So, what's the one thing every Maui videographer needs to know?
No matter what you're shooting or who's in it, when you're on Maui, the star of the show is always the sunset.
Our sunsets are magnificent.
The sun slowly surrenders to the night as it falls westward.
When it does, hues of gold and orange spread across the horizon.
Eventually, the sun dips behind the mountains and the fiery reds give way to sharp blues.
So beautiful are these sunsets, people line the streets near the beaches in south Kihei every night and stare transfixed. (Usually, accompanied by the sound of distant conch wailing.)
This is why every photo gallery and video people display of their trip to Maui invariably has the sunset creeping in somewhere.

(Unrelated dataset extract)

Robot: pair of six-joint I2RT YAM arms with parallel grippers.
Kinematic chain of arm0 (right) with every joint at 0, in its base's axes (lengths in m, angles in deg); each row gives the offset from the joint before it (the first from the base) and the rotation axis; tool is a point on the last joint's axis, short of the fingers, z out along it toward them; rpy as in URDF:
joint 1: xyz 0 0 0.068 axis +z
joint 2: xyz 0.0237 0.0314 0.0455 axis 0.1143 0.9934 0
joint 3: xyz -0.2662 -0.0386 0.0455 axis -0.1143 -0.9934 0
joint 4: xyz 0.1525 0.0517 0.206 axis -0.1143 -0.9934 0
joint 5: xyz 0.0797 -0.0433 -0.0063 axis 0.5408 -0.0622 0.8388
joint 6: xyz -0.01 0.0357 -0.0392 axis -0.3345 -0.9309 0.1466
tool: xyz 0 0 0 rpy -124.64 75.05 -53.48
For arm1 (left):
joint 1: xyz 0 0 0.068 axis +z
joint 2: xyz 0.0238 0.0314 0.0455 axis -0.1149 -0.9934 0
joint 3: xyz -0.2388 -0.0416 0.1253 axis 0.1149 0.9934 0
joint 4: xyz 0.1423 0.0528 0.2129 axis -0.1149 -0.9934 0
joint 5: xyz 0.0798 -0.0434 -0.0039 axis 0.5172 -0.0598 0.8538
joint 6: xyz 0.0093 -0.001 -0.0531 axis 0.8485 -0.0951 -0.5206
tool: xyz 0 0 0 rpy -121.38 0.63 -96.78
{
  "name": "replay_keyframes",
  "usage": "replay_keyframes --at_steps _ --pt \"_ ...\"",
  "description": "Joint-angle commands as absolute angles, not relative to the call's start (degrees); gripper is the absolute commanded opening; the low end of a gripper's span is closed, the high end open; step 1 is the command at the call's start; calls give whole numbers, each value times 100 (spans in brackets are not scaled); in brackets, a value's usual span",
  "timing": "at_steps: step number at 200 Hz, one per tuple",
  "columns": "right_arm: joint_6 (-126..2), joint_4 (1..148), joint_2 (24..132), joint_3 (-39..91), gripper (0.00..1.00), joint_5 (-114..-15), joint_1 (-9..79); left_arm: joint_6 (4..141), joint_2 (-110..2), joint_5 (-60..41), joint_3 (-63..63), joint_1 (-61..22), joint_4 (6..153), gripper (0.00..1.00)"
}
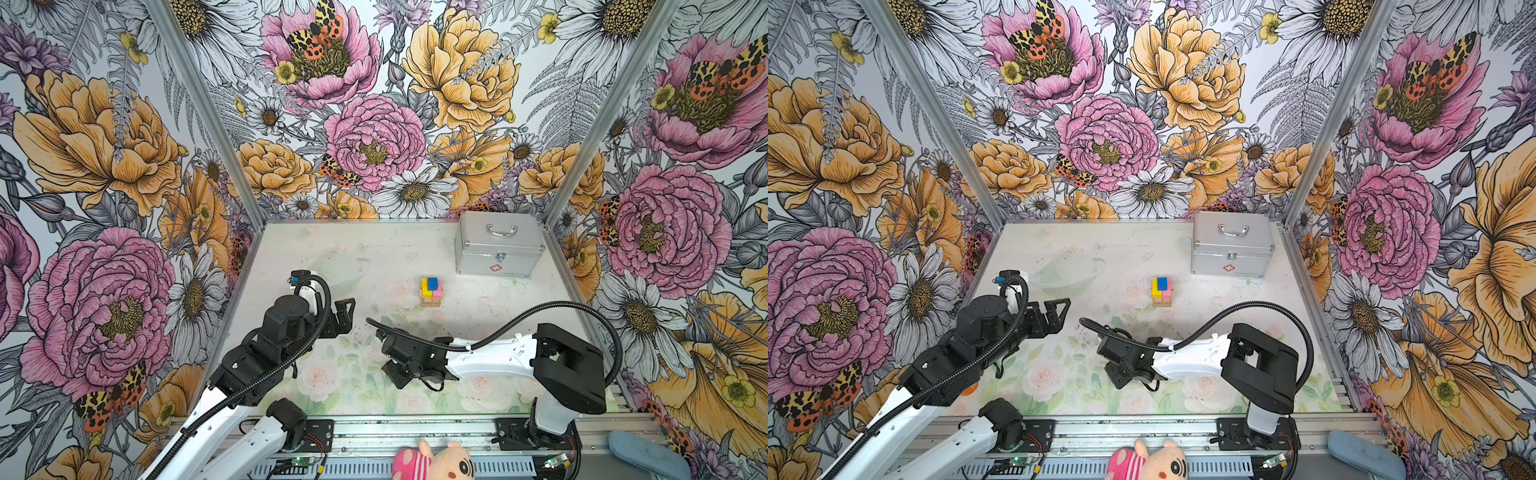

For videographers this can take the pressure off. I mean expose faces properly, get the sunset in the upper third of the frame and our modern video cameras do the rest.
And that's cool.
I mean, I am no different--I'm a sucker for sunsets.
Still, one thing I've noticed after looking at a lot of Maui Video is that sometimes the videographer allows the sunsets at weddings, engagements, beach parties (and whatever else) to steal the show.
Sometimes, that comes at the expense of losing the finer points.
You see a lot of landscape shots in Maui videos, in the technical sense. By that, I mean wide lens stuff.
When the wide lens shooter is on the scene, his or her videos are usually shot with wide and medium angle lenses that don't do the best job picking up tight shots. I rarely see a meaningful sequence.
Instead, many wedding videos are mostly a collection of medium wide and medium shots with stabelized movement. Good for what it is, but misses a lot.
I believe in sequences
When done right, sequence shooting allows the small details of the day to give us a lot of insight.
When a mother helps the bride to be lace up her dress, I like to see that wide, medium, tight sequence. I want to see the establishing shot of mother and daughter. The medium shot that tells me mother is helping daughter strap on her gown. And then, the all important tight shot.
The tight shot shows me a mother's hands on her daughter's gown. The feelings of wisdom, guidance and generational succession are all tied together in that one shot. It is the shot of aging hands guiding a young woman towards matrimony.
Details tell. And details like that tell us a lot.
So, by all means, the videographers on Maui need to get the sunsets.
But we also need to remember there are other stars in the sky.